**WORK INSTRUCTION**.
Locate every line below that contains the word "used" and copy it.

☆ ☆ ☆

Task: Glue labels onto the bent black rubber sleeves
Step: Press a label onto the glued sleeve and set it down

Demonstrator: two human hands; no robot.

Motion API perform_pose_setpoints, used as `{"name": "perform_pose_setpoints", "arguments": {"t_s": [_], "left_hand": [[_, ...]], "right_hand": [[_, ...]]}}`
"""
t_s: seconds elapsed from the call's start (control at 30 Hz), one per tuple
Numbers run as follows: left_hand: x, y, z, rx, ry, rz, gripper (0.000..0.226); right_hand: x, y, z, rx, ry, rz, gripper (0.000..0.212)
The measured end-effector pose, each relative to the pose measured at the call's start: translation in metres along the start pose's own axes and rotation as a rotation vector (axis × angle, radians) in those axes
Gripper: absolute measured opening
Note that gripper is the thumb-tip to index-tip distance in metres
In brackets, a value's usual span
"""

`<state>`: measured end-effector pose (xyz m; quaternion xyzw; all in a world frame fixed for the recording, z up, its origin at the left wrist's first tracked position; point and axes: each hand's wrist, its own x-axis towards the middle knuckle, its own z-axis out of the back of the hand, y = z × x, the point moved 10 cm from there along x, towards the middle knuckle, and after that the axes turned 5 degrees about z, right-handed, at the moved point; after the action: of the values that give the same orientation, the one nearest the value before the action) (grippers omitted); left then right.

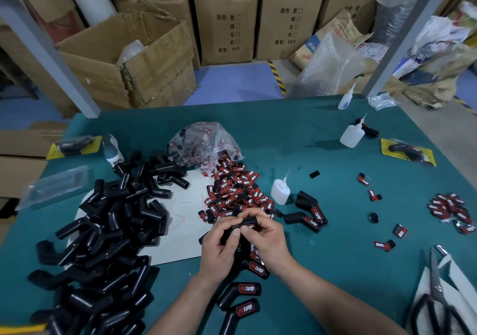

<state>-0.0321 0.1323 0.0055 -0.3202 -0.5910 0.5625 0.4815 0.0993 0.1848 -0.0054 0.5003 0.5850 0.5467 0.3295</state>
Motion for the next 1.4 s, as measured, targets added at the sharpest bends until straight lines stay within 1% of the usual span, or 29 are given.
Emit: {"name": "perform_pose_setpoints", "arguments": {"t_s": [0.17,0.3,0.43,0.63,0.77,0.87,1.07,1.2,1.3,1.4], "left_hand": [[0.001,-0.003,0.003,-0.041,-0.027,0.037,0.027],[0.001,-0.006,0.002,-0.050,-0.026,0.042,0.028],[0.000,0.000,0.004,-0.072,-0.040,0.070,0.022],[0.000,0.002,0.005,-0.063,-0.049,0.079,0.020],[0.000,0.002,0.005,-0.052,-0.054,0.071,0.021],[0.000,0.002,0.006,-0.046,-0.056,0.074,0.020],[0.000,0.001,0.009,-0.040,-0.068,0.069,0.019],[0.001,0.006,0.010,-0.044,-0.088,0.103,0.017],[0.000,0.001,0.008,-0.028,-0.073,0.056,0.018],[0.001,0.000,0.006,-0.018,-0.065,0.049,0.015]], "right_hand": [[-0.002,0.004,-0.003,-0.052,0.041,0.024,0.012],[-0.002,0.005,-0.001,-0.134,0.021,0.032,0.012],[-0.002,0.004,-0.001,-0.149,0.019,0.043,0.013],[-0.002,0.001,-0.001,-0.158,0.027,0.031,0.012],[-0.002,0.003,-0.003,-0.157,0.035,0.030,0.008],[-0.002,0.004,-0.003,-0.153,0.032,0.027,0.011],[-0.002,0.008,-0.003,-0.104,0.011,0.026,0.009],[-0.001,0.011,-0.001,-0.052,-0.008,0.036,0.016],[-0.002,0.009,-0.001,-0.073,-0.007,0.034,0.013],[-0.002,0.006,-0.001,-0.077,-0.012,0.021,0.013]]}}
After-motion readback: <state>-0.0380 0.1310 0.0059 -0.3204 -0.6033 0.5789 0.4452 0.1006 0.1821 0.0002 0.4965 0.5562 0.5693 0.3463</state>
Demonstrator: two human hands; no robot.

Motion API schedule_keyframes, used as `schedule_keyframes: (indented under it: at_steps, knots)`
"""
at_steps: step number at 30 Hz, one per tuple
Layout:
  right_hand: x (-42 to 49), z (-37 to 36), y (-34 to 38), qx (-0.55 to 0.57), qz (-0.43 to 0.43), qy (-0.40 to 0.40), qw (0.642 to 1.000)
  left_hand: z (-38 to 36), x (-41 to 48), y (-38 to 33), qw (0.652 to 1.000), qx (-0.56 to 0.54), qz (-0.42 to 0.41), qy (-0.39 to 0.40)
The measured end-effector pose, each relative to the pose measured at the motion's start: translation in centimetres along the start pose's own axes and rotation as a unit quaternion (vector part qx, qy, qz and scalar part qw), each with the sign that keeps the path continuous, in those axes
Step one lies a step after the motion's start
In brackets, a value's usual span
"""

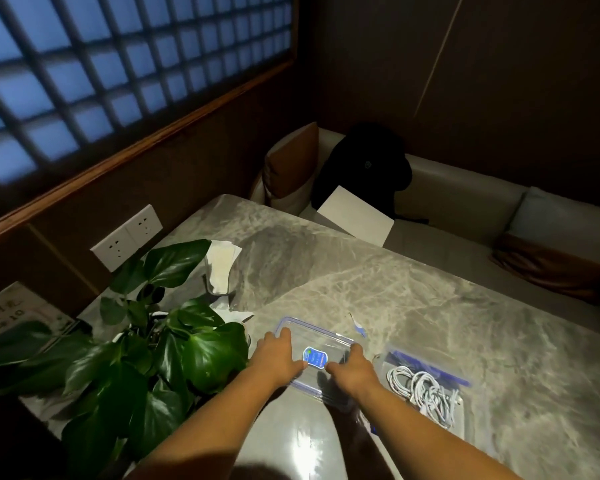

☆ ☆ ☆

**TASK RESPONSE**.
Motion API perform_pose_setpoints, used as `{"name": "perform_pose_setpoints", "arguments": {"t_s": [_], "left_hand": [[_, ...]], "right_hand": [[_, ...]]}}`
Motion API schedule_keyframes, used as `schedule_keyframes: (indented under it: at_steps, knots)`

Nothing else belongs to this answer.